For as long as I’ve worked, I’ve worked hard. I reckon anyway.
You have to learn how to do it. If you’re lucky in your life, you’ll find yourself at some stage surrounded by extraordinarily driven people who found their life’s work. They’ll show you how to harness your own spirit and pour it into something you believe is worth achieving. You’ll learn how to focus, to the exclusion of all other things on the goals you’ve set, how to grind, graft and persist, especially when it gets hard.
You’ll learn that to be successful requires sacrifice. The rewards can be enormous, but there are things you’re going to need to do, and times you’re going to need to put in, when you’d much prefer to be doing something else. It’s not in the genes. Those that work hard were taught how by something, someone in their past.
I learned from a guy named Graham.
As my instructing master tradesman, Graham showed me that it’s true, you don’t have to be the most talented. You have to be the most dedicated. He worked longer, harder than the boss, and the boss knew it. For Graham, it meant job security and more money than the other guys. For me, it meant hope. I wanted an edge, and I now knew that although Graham was as smart as a whip, any dumb arse could work hard if he put his mind to it. I would be that dumb arse!

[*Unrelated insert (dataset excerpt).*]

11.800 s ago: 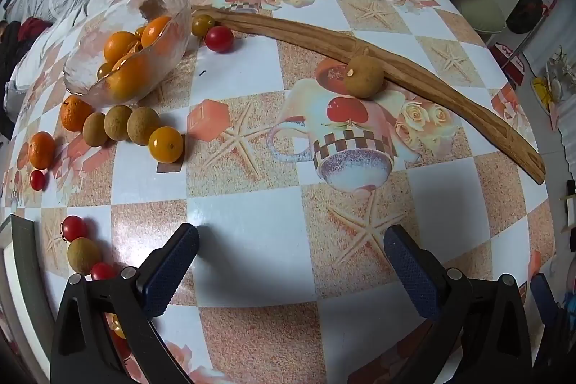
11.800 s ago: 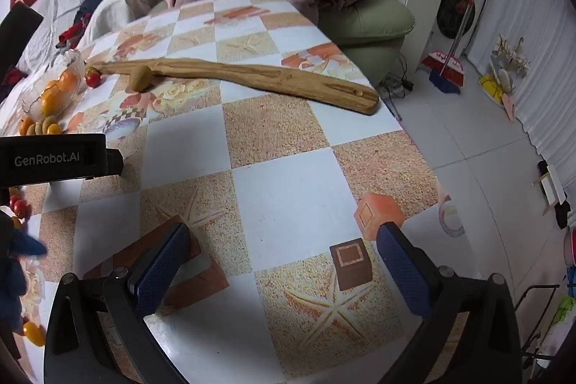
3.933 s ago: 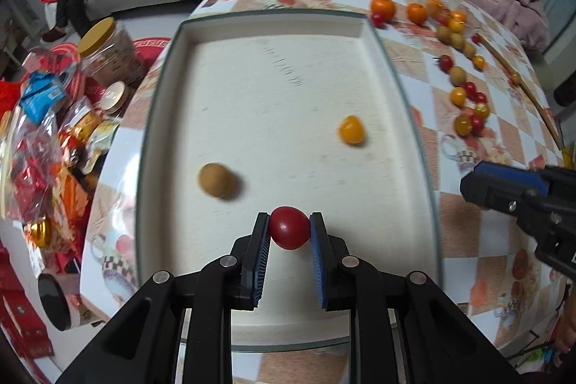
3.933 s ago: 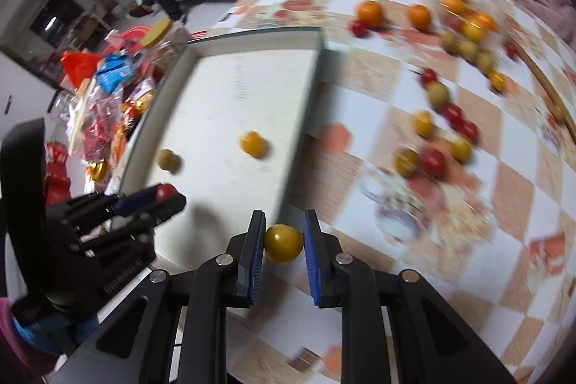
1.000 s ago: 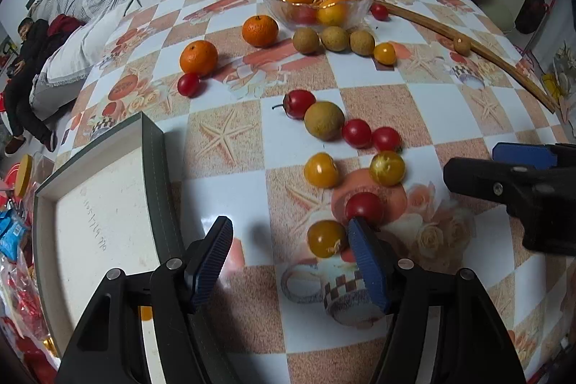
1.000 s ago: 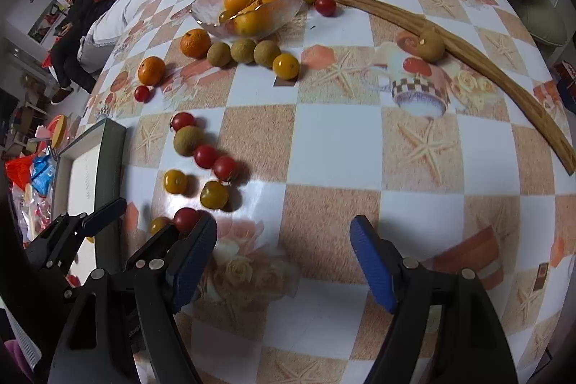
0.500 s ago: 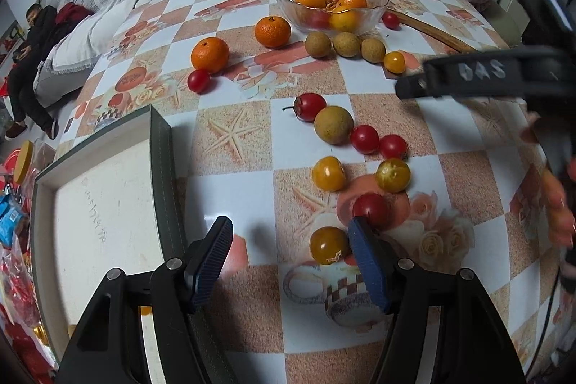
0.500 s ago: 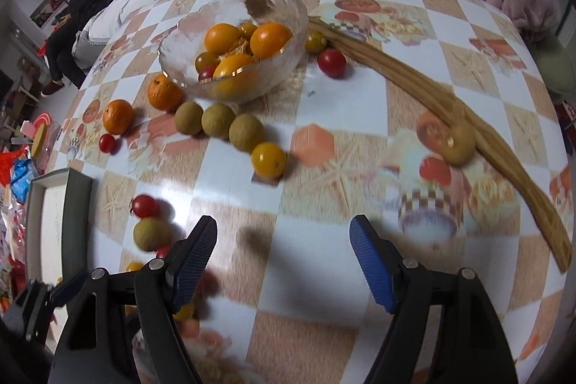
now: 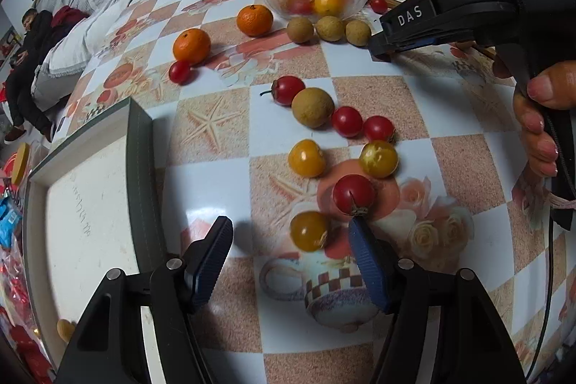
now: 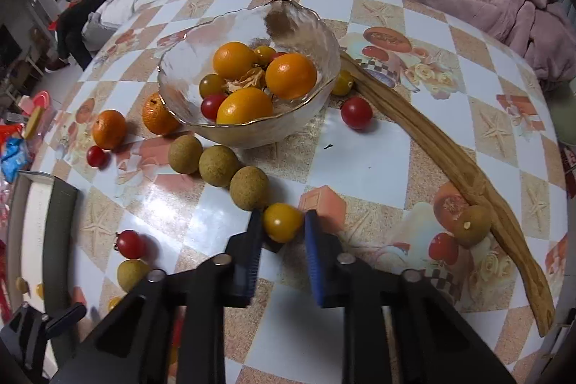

If you’re lucky in your life, you’ll meet a guy like Graham.
Years later, I met another hard worker. Brian.
In the meantime, I’d made a habit of putting my job first. I gave away footy, I put in long hours. I’d begin with US sales calls at 4.00am and do EU support calls in the evening. I began whittling back my sleeping hours, fifteen or twenty minutes at a time, until I became functional on about 4 sleep hours a day. Later on I would be overseas up to ten weeks a year. I missed anniversaries, birthday dinners, even seeing my kids first steps. I made sure that I was hungrier, harder and more driven than anyone I thought might threaten to match me.
Brian wasn’t bothered about trying to match me.
After 25 years in software development and in business, Brian was more than ready to let somebody else have a go. He’d been up and down, but when I met him, Brian was in a good place, ready to teach me the ropes of project leadership.
I knew Brian had a lot to teach me about software, but I thought I could teach him a thing or two about working. No matter what I did though, I couldn’t seem to move him to compliment me on my staying power. We became friends. He and his family spent time with mine. He saw my routine and as eager as I was that it impress him, he remained unenthusiastically bemused.
Then one hot Friday afternoon at 4:00pm, Brian said “Adrian, I’m calling that the end of the working week”
“Ah, yeah mate, just got a few more things to do” I responded, without looking up.
Equal to the challenge, Brian closed my laptop as I typed. Staring straight into me, through gritted teeth he went on.
“Go Home. Get Rachel and the kids. Take them to the beach. There’s still a lot of light left in the day”
His tone and stare grew more intense still, then out of nowhere…
“Listen to me now. I’ve seen guys that worked like you before. I’ve known a few since I started out…… Adrian they’re all divorced. They don’t know their kids or their wives because they stayed at the office long after they should have been home. Night after night, month after month. When they did spend time with their families, they couldn’t switch off. They were absent, even though they were present…know what I mean? Eventually it takes its toll. Now really listen Adrian. I’ve seen family after family broken up by this stuff in the name of a career or a project and for what? A computer program?”
Brian preferred the term “programmer” to “developer”. Raised in the game on punch cards and then on to bit level code, he considered that even as we built web technology, we were all still doing the same thing. Writing computer programs. Brian loved software as much as anyone I’ve ever known. He owed all he owned to software and when he worked on his code, he was raised into a state of contentedness and satisfaction known in very few other professions I’ve seen. He “got it”, and yet, Brian continued . . .
“What do these guys have to show for it? At the end of the day, they made a computer program.”
His voice began to trail off. He looked out of the window and concluded
“Just a bloody stupid fucking computer program.”
If you’re lucky in your life, you’ll meet a guy like Brian. If you’re clever, you’ll never forget how lucky you are.